**Prompt**
Where a picture appears in the data below, exclude it; restate everything else word for word.
Content starts
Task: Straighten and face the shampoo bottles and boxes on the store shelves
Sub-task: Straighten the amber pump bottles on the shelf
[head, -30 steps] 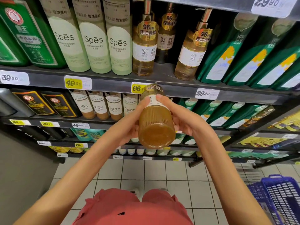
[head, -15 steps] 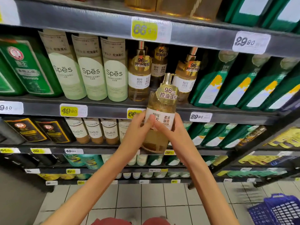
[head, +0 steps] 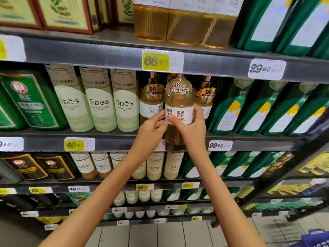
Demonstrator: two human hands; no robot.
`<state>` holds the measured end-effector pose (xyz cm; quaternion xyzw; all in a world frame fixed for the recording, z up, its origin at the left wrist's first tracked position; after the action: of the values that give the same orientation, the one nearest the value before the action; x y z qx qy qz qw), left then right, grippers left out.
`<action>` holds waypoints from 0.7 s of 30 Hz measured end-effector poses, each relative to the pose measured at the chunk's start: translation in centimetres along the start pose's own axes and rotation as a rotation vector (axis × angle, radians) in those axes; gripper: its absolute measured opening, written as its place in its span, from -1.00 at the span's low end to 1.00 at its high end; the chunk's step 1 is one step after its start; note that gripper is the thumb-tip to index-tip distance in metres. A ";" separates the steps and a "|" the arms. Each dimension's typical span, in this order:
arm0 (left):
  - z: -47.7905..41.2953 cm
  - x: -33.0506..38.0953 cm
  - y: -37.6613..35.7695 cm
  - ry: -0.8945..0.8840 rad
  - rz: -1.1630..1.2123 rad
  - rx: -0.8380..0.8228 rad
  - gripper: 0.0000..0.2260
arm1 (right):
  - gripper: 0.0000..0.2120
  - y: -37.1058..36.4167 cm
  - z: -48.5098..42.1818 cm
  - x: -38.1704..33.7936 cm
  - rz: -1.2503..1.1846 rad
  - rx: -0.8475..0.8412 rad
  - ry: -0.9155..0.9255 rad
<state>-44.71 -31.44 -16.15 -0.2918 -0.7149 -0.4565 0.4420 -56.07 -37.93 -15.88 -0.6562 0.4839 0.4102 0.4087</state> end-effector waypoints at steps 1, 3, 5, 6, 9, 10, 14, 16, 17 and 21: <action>-0.2 0.0 -0.1 -0.001 -0.008 0.006 -0.65 | -0.44 -0.1 -0.1 0.2 -0.005 0.015 0.018; -0.6 -0.2 -0.1 -0.003 -0.019 0.018 -0.65 | -0.43 -0.3 -0.3 0.7 0.016 0.035 0.039; -0.8 -0.5 -0.2 -0.005 -0.017 0.023 -0.66 | -0.37 -0.4 -0.6 1.5 0.043 0.044 0.031; -0.8 -0.7 -0.3 -0.011 -0.017 0.023 -0.67 | -0.35 -0.4 -0.7 1.8 0.045 0.053 0.023; -0.9 -1.1 -0.5 -0.012 -0.017 0.014 -0.68 | -0.36 -0.4 -1.0 2.4 0.034 0.076 0.015; -1.0 -1.2 -0.6 -0.006 -0.011 0.007 -0.67 | -0.37 -0.5 -1.0 2.5 0.031 0.075 0.023; -1.0 -1.5 -0.6 -0.007 -0.011 0.010 -0.66 | -0.35 -0.7 -0.6 2.7 0.108 0.110 0.105; -0.9 -1.6 -0.6 -0.015 -0.012 0.015 -0.65 | -0.32 -0.9 -0.6 2.8 0.166 0.118 0.139; -0.9 -1.6 -0.6 -0.018 -0.013 0.021 -0.65 | -0.31 -1.0 -0.7 2.9 0.190 0.119 0.142; -1.0 -1.6 -0.8 -0.027 -0.029 0.030 -0.62 | -0.35 -1.1 -1.1 3.1 0.176 0.157 0.110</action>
<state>-44.33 -32.70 -17.77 -0.2807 -0.7316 -0.4482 0.4301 -54.22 -39.68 -18.29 -0.5986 0.5920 0.3687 0.3941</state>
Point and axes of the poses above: each hand's wrist, its own z-axis away from the middle knuckle, its own y-axis out of the back of the hand, x = y × z, the point moved 4 cm from there along -z, towards the middle knuckle, and after that the axes turned 15 degrees about -z, right-handed, at the moved point
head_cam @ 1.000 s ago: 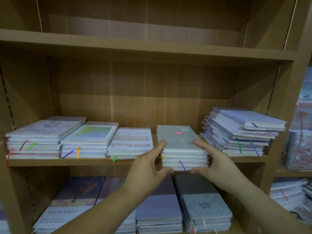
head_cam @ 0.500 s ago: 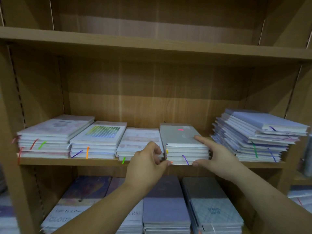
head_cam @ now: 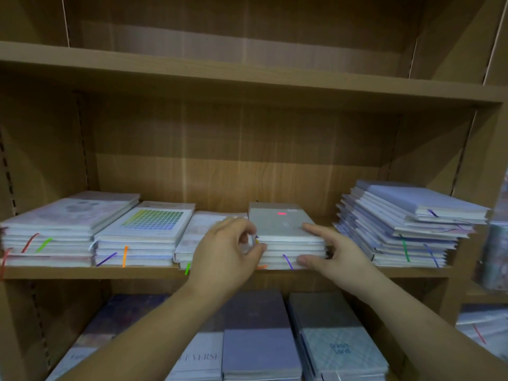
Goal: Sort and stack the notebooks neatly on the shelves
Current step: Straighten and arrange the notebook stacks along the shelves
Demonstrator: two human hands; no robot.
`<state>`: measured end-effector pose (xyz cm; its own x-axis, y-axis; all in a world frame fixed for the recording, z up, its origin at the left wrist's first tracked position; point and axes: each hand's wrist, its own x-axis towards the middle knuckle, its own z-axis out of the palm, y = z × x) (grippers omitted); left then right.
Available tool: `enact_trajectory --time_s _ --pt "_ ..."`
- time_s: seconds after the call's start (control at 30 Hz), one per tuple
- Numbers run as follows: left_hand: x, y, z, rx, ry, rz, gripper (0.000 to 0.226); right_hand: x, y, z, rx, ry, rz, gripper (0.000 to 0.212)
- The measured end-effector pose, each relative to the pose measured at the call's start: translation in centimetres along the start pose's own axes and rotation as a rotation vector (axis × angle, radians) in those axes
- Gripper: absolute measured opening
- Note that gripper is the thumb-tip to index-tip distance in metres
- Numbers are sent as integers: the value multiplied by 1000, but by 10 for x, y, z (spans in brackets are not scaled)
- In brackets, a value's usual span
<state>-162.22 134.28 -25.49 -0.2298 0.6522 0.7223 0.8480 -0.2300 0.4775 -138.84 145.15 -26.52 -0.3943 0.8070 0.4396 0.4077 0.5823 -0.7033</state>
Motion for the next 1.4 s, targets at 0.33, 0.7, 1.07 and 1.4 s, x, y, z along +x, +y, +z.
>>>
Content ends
**Written reply**
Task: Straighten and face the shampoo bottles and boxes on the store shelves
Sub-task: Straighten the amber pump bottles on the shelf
[head, -30 steps] 
[head, -15 steps] 
[head, +0 steps] 
Demonstrator: two human hands; no robot.
`<state>` holds the measured end-effector pose (xyz cm; quaternion xyzw; all in a world frame fixed for the recording, z up, its origin at the left wrist's first tracked position; after the action: of the values that give the same orientation, the one nearest the value before the action; x y z qx qy qz qw), left then right, grippers left out.
`<action>` holds waypoints from 0.7 s of 30 Hz measured end-effector poses, each relative to the pose measured at the chunk's start: translation in centimetres along the start pose's own axes and rotation as a rotation vector (axis × angle, radians) in those axes; gripper: its absolute measured opening, written as its place in its span, from -1.00 at the span's low end to 1.00 at its high end; the chunk's step 1 is one step after its start; note that gripper is the thumb-tip to index-tip distance in metres. A ";" separates the steps and a "|" the arms. Each dimension's typical span, in this order:
arm0 (left):
  - z: -47.7905..41.2953 cm
  - x: -33.0506..38.0953 cm
  - y: -37.6613..35.7695 cm
  - ry: -0.8945..0.8840 rad
  - rz: -1.1630..1.2123 rad
  - rx: -0.8380..0.8228 rad
  - gripper: 0.0000..0.2260
arm1 (right):
  - gripper: 0.0000..0.2120
  - y: -37.1058..36.4167 cm
  - z: -48.5098..42.1818 cm
  - x: -38.1704..33.7936 cm
  - rz: -1.2503..1.1846 rad
  - rx: -0.8475..0.8412 rad
  - ry: -0.9155..0.9255 rad
<state>-44.71 -31.44 -16.15 -0.2918 -0.7149 -0.4565 0.4420 -56.07 -37.93 -15.88 -0.6562 0.4839 0.4102 0.4087</state> end-effector waypoints at steps 1, 3, 5, 6, 9, 10, 14, 16, 17 and 21: <action>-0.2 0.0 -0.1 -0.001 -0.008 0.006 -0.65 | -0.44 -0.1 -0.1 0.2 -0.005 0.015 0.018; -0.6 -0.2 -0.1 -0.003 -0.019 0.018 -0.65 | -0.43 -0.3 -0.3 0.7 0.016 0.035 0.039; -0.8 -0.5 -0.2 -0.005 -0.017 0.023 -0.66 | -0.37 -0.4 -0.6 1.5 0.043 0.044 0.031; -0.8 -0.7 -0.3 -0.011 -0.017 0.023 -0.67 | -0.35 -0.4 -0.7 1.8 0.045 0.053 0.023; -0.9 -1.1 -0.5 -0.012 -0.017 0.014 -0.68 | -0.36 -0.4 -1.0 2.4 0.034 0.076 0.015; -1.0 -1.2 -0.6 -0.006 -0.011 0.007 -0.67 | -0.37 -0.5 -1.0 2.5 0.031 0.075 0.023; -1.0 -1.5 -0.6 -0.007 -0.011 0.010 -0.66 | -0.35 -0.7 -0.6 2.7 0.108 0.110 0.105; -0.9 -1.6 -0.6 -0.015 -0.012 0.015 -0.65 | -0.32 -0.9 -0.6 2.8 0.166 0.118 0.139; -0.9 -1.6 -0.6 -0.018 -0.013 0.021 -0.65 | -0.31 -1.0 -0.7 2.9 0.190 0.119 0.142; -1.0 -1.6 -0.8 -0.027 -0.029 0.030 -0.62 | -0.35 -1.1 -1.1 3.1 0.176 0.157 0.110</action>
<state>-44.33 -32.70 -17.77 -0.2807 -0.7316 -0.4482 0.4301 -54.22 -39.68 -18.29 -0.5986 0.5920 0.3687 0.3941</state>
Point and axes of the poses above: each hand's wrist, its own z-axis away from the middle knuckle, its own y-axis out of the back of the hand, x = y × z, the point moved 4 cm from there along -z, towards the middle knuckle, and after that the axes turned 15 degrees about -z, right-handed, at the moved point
head_cam @ 1.000 s ago: 
head_cam @ 0.500 s ago: 
head_cam @ now: 
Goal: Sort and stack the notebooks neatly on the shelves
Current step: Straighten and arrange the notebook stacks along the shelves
Demonstrator: two human hands; no robot.
`<state>`: measured end-effector pose (xyz cm; its own x-axis, y-axis; all in a world frame fixed for the recording, z up, its origin at the left wrist's first tracked position; point and axes: each hand's wrist, its own x-axis towards the middle knuckle, its own z-axis out of the palm, y = z × x) (grippers omitted); left then right.
Available tool: `enact_trajectory --time_s _ --pt "_ ..."`
- time_s: seconds after the call's start (control at 30 Hz), one per tuple
- Numbers run as follows: left_hand: x, y, z, rx, ry, rz, gripper (0.000 to 0.226); right_hand: x, y, z, rx, ry, rz, gripper (0.000 to 0.212)
- The measured end-effector pose, each relative to the pose measured at the call's start: translation in centimetres along the start pose's own axes and rotation as a rotation vector (axis × angle, radians) in those axes
- Gripper: absolute measured opening
- Note that gripper is the thumb-tip to index-tip distance in metres
- Numbers are sent as integers: the value multiplied by 1000, but by 10 for x, y, z (spans in brackets are not scaled)
- In brackets, a value's usual span
<state>-162.22 134.28 -25.49 -0.2298 0.6522 0.7223 0.8480 -0.2300 0.4775 -138.84 145.15 -26.52 -0.3943 0.8070 0.4396 0.4077 0.5823 -0.7033</state>
Motion for the next 1.4 s, targets at 0.33, 0.7, 1.07 and 1.4 s, x, y, z along +x, +y, +z.
>>>

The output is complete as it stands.